One of my colleagues (I’ll call her “Regina”) tells me that prior to working in our organization, she worked in another company for a supervisor that she simply did not like and could not stand. She was not sure what caused the negative emotional reaction to him, but she did not enjoy how he made her feel. I asked her whether he made any sexual advances toward her and she informed me that he did not.

Yet, during the time she worked with him, she would find herself looking forward to Fridays with eager anticipation and by Sunday evening, she would start to feel physically sick as she stressed over the prospect of returning to work in the company of this supervisor. Her productivity suffered as a result and eventually, when she decided to take a break from work, her supervisor was only too happy to grant Regina her freedom.

If an employee does not get along with or is not liked by her/his boss, it spells doom for the employee. If an employee does not get along with or is not liked by her/his colleagues, it negatively impacts the company’s performance as the team will not perform well together, the employee will not perform optimally, and the colleagues will also perform sub-optimally as they seek ways to avoid dealing with the employee.

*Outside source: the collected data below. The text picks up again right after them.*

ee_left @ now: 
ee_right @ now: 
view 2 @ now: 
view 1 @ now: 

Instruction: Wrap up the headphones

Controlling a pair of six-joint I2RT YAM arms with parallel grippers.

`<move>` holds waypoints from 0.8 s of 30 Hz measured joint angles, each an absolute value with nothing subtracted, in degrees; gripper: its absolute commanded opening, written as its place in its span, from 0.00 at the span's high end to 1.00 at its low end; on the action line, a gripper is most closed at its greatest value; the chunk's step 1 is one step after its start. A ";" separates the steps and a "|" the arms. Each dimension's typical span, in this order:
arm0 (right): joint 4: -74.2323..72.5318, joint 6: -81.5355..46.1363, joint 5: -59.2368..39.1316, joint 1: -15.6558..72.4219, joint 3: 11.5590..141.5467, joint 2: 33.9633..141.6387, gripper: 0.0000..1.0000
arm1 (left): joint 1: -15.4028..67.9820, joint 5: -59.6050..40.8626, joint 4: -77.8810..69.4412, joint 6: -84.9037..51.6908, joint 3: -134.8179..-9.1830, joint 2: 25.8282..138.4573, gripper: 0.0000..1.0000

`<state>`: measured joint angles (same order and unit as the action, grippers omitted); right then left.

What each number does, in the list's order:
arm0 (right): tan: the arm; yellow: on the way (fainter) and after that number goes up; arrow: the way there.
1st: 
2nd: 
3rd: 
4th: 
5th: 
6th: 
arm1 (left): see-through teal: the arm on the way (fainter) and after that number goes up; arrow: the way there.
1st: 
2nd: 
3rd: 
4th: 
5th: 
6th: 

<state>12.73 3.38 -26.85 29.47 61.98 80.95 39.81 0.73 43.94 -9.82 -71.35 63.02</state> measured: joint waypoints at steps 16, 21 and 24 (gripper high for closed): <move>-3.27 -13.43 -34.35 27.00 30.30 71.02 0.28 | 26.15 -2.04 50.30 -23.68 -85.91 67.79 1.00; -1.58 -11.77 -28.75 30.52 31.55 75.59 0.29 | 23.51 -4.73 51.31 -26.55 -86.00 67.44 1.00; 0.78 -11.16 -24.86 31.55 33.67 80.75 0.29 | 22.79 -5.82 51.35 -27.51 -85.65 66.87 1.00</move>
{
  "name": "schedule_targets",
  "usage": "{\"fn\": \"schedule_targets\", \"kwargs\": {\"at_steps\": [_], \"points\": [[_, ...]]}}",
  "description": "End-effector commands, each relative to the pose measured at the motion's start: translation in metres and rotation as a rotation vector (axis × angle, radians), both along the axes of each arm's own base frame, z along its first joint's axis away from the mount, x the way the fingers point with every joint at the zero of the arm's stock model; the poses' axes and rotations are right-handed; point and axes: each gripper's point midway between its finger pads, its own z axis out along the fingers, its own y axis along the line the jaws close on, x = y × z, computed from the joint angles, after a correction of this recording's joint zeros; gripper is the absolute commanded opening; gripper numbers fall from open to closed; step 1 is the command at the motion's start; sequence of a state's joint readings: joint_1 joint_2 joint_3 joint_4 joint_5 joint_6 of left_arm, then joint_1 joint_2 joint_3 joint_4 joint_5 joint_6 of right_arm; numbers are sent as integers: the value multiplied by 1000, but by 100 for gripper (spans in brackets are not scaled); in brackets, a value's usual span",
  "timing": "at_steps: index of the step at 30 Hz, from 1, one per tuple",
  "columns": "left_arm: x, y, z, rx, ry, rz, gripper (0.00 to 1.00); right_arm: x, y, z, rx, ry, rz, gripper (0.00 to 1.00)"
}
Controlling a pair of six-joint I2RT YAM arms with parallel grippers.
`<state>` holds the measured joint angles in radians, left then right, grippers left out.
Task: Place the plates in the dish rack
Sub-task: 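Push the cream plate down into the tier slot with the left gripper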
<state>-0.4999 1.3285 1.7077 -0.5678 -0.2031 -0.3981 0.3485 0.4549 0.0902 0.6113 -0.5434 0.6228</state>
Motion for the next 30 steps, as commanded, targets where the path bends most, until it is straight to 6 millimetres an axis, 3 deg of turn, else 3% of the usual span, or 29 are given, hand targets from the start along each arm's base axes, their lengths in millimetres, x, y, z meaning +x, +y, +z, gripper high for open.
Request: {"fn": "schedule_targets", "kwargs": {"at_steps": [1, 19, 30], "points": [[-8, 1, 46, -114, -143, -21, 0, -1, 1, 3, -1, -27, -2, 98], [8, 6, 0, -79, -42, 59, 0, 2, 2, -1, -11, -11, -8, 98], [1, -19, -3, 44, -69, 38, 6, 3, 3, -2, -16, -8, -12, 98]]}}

Companies and organizations are replete with issues like this; recently one such issue was played out in front of the entire world as Cristiano Ronaldo the world-famous footballing legend, developed chemistry issues with his teammates at Manchester United Football Club and later on at the Portuguese National Football team in 2022 before and during the World Cup, a tournament that ended with Ronaldo being benched by his coaches in favor of other players and eventually being released by Manchester United Football Club.

Human beings are creatures of emotion. We all want to be liked and prefer to be around people that make us feel good about ourselves. According to Maya Angelou, “people will forget what you said, people will forget what you did, but people will never forget how you made them feel.” When we feel loved, appreciated, valued, liked, we perform better.

When we feel disrespected, ignored, put down, disliked, ostracized, belittled or rejected, we lose our motivation to perform. While it is true that one can generate short-term bursts of productivity from others by putting them under stress and getting them to feel fear or terrorized, this emotion does not last long and does not produce lasting productivity.

So it is important, when bringing on new employees, to assess whether they have chemistry with their supervisor and with their teammates, and with their future subordinates. The new employee’s ability to develop chemistry with others will influence the employee’s productivity and the productivity of the people around him.

So, how does an African leader hire people with the right chemistry for the team?

Dear African leader – do not just involve your team in the hiring process; empower your team to be a part of the hiring decision. Let the prospective employee interact with his/her prospective peers and prospective subordinates prior to making the hiring decision. Too many leaders make the mistake of conducting an interview and having the HR manager conduct an interview and then making the hiring decision.

This is a sub-optimal process for the organization and will generate sub-optimal decisions and results. For best results of getting employees with the right chemistry, make the hiring process and decision-making involve the people who will have to work with the new hire. At BCA Leadership, before we bring on board a BCA Coach the coach has to go through an assessment process to determine her/his competence in coaching.

However, we do not stop there; the coach goes through the process of speaking with three other coaches who are likely to interact with her/him during the coach’s tenure at BCA. This process helps to ensure that as CEO, I am not bringing on someone to BCA Leadership with blinders on. Recently, a world-class bi-lingual coach who joined BCA Leadership commented that the process of coming on board with BCA is “thorough and impressive”. It is one of the reasons why our turnover of coaches is so small; we have learned from experience that when it comes to bringing the right people aboard your organization, there is wisdom in the counsel of many.